HELEN
SUZMAN
Helen Suzman,
the recipient of Ubuntu Award, has, over the course of 36 years as a
member of Parliament, become South African’s best-known woman politician.
She has won world recognition for her staunch and ceaseless opposition
to the policy of apartheid.
|
Born
Helen Gavronsky in Germiston, Transvaal, South Africa, she trained
as an economist and statistician at Witwatersrand University. She married
Dr. Moses Suzman when she was 20, and had two daughters with him before
returning to her university as a part-time lecturer in 1944. After leaving
academic life in 1952, Suzman entered politics and was elected to parliament
as a member of the United Party in 1953. In 1961 she switched to the Progressive
Party, serving as its sole representative in the South African legislature
until 1974.
She remained in parliament with its successors, the Progressive
Reform Party and then the Progressive Federal Party, until her retirement
in 1989.
Throughout her long parliamentary career she campaigned fearlessly
and ceaselessly against the now-discredited apartheid laws.

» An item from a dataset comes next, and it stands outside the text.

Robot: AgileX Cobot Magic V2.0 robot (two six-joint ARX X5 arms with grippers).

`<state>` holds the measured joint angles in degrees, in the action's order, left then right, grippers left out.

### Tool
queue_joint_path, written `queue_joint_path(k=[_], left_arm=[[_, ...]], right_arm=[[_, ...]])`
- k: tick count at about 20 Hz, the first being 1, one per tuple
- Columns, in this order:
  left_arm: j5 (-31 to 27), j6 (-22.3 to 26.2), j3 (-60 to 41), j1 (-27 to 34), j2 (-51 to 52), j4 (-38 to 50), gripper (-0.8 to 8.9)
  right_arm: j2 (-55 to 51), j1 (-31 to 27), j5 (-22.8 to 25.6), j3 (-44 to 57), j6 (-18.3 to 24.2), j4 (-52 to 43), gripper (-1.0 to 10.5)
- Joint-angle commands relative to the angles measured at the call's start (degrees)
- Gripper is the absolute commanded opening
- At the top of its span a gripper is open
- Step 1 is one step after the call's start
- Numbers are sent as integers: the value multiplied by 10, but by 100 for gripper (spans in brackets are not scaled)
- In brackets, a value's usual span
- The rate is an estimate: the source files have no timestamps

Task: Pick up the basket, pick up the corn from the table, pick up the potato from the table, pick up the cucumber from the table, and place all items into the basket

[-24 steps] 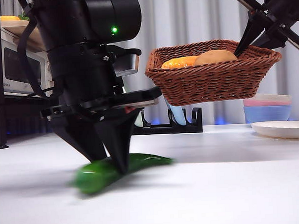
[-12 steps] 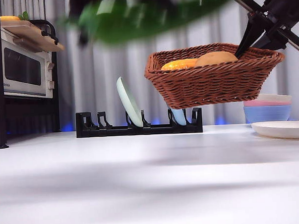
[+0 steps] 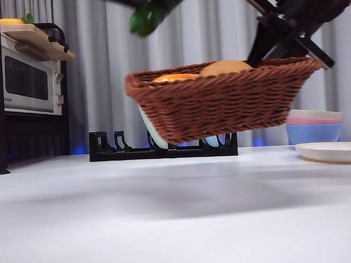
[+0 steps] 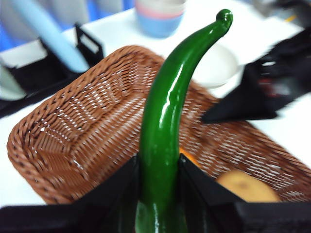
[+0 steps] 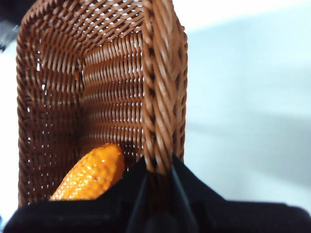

For many years
Helen Suzman was the only opposition to the government on these issues;
the formal opposition party colluding with the government in the name of
fighting communism.
Helen Suzman was the only representative willing to
see disenfranchised black South Africans as part of her constituency.
|
She
counted among this constituency political prisoners, and they included
President Nelson Mandela on Robben Island.
When
he was first sent to Robben Island, President Mandela describes in
his autobiography, he was refused access to all books, newspapers,
radios, or other sources of learning. Because of the persistent year-after-year
efforts of Helen Suzman, the prison authorities finally relented and
allowed political prisoners to receive books, and ultimately, to enroll
in courses of education that they could take by correspondence.
President
Mandela, whom she visited regularly, was one of those who made effective
use of that small privilege, not only for himself but for all prisoners
serving long prison sentences. Members of the African National Congress
who had never had an opportunity to finish high school were now enrolled
in a lifetime of learning, albeit behind bars.
Some learned to read
and to write while they were incarcerated.
Others studied for their
high school diplomas and then undergraduate degrees. They learned other
languages. They learned the histories of other peoples. They learned
the history of Afrikaners in South Africa.
|
They learned
their own history. And this learning played a critical role in their
survival. By voicing her opposition at every opportunity, and by securing
for political prisoners the right to books and study materials, she
gave them the tools of sanity and humanity.
Her efforts
have earned the respect of Nelson Mandela, the African National Congress
and, internationally, she has been awarded over 28 honourary degrees,
and two nominations for the Nobel Peace Prize. In 1993 she published
her autobiography, In No Uncertain Terms: A South African Memoir, inspiring
her country and the world to recognize the injustices of the South
African government.
In 1996 she was awarded the Politeken and Dangens
Nyheters Freedom Prize, jointly with Nelson and Winnie Mandela.
Helen Suzman is currently active in the appeal of Mzwakhe Mbuli, a South African
poet believed to have been framed by the police. She visits him regularly in
jail and attends all trial sessions.
South African Women for Women is proud to
recognize Helen Suzman for a public life devoted to leadership in human rights.